■ WHAT YOU SHOULD DO: Transcribe word for word the section of the records below that opens with the line containing "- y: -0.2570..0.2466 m" and closes with the line containing "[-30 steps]"; drop every picture.

■ EXERCISE INPUTS:
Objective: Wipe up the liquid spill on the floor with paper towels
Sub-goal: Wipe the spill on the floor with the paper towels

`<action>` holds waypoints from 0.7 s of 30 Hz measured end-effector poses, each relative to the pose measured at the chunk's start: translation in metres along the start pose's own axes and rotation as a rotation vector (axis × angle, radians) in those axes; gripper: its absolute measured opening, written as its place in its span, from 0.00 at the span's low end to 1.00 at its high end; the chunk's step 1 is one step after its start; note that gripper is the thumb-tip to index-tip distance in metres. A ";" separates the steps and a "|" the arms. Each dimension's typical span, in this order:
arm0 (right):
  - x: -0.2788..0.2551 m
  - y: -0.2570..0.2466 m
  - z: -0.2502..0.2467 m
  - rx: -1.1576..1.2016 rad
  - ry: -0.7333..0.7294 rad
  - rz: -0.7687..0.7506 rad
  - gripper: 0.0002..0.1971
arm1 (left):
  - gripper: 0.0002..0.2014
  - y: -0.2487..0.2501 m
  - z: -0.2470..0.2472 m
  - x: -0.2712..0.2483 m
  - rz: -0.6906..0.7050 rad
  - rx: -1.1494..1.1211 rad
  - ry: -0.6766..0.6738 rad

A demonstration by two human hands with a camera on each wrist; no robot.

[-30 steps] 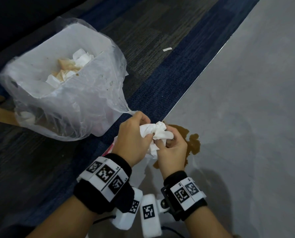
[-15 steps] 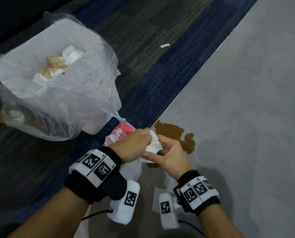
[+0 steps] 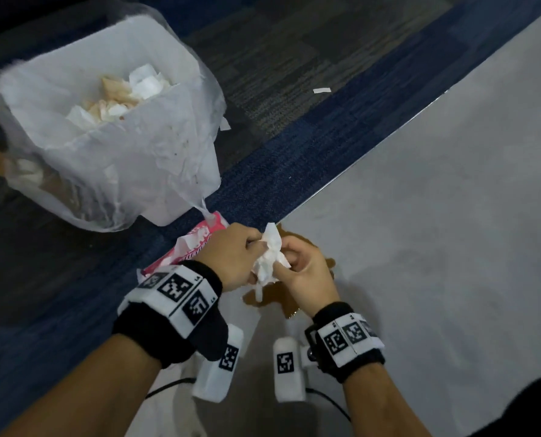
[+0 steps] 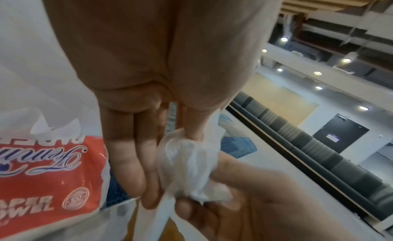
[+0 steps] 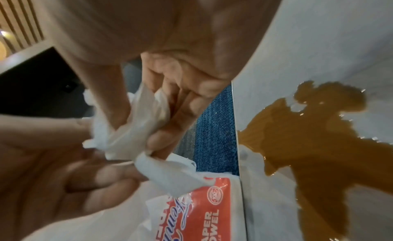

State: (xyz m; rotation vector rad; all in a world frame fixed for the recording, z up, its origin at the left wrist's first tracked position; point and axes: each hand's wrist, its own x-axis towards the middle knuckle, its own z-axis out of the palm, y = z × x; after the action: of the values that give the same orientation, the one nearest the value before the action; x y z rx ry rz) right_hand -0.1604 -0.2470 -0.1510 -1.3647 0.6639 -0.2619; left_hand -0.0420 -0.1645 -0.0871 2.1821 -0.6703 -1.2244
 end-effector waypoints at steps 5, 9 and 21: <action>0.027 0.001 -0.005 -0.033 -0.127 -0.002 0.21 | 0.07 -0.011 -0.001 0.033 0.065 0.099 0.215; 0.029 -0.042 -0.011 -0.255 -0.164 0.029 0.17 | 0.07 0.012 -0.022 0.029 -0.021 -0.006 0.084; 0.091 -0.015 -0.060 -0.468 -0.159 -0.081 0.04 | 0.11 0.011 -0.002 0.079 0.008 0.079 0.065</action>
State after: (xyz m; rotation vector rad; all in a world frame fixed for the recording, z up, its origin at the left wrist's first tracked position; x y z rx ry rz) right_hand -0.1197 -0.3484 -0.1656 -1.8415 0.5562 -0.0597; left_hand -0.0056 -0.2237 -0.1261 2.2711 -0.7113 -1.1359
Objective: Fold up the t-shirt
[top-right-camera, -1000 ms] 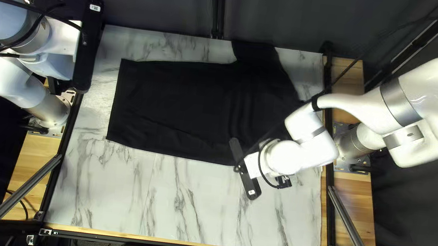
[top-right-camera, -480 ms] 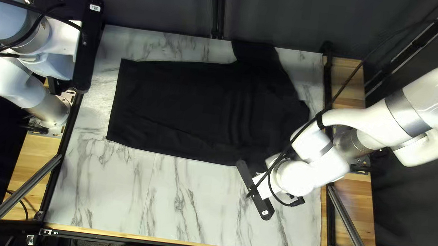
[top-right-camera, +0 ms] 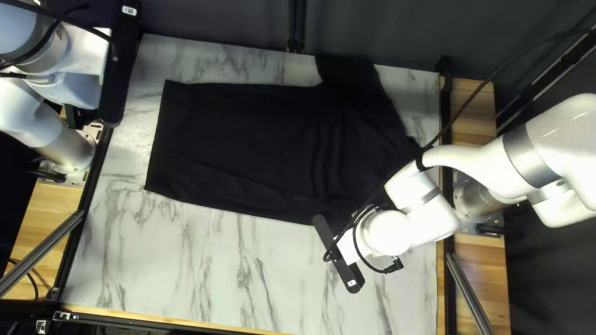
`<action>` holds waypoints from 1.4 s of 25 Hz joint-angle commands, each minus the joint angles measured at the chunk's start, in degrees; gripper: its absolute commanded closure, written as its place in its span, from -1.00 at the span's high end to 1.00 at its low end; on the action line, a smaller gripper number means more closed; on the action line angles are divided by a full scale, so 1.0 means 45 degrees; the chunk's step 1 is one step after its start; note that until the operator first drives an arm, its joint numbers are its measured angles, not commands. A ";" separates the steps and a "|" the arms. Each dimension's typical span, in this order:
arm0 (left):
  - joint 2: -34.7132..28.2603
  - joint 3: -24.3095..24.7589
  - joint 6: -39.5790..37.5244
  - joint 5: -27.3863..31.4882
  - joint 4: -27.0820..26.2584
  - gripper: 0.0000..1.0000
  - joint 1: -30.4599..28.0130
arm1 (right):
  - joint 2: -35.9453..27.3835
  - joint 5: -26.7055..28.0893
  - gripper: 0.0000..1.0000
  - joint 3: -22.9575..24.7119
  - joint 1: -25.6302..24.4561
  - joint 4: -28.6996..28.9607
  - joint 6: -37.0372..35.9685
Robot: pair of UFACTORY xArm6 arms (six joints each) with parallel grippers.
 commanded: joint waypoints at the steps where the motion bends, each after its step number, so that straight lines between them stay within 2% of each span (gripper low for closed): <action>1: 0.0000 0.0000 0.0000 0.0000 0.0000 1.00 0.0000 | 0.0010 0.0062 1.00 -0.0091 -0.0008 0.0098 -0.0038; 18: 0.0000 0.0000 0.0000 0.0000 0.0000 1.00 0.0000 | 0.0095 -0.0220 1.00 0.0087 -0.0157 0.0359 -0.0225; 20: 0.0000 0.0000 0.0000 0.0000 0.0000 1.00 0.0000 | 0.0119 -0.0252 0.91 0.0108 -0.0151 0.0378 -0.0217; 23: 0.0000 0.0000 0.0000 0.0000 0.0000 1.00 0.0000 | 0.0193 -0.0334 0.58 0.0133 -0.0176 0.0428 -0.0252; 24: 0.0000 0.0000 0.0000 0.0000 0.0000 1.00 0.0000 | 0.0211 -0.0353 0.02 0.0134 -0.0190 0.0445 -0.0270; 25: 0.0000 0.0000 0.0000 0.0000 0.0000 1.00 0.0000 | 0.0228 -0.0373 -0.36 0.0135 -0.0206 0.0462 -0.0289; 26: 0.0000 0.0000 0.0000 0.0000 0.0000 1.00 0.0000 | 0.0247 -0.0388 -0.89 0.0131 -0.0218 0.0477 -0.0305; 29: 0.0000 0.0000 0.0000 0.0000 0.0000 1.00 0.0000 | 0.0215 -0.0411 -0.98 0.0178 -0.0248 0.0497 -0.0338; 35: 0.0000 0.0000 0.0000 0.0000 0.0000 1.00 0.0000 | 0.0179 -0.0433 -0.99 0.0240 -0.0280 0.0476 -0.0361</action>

■ RESPONSE:
  - y: -0.2570..0.2466 m
  - z: -0.2502..0.2467 m
  - rx: -1.1576..1.2016 rad
  - ry: -0.7333..0.7294 rad
  - rz: -0.7687..0.7506 rad
  - gripper: 0.0002..0.1971
arm1 (left):
  - gripper: 0.0002..0.2014
  - y: -0.2487..0.2501 m
  - z: -0.2470..0.2472 m
  - x: -0.2712..0.2483 m
  - rz: -0.6906..0.7050 rad
  - rx: -1.1494..1.1211 rad
  - ry: -0.6766..0.6738 rad

A demonstration by two human hands with a camera on each wrist; no robot.

[-30 steps] 

This finishes the answer.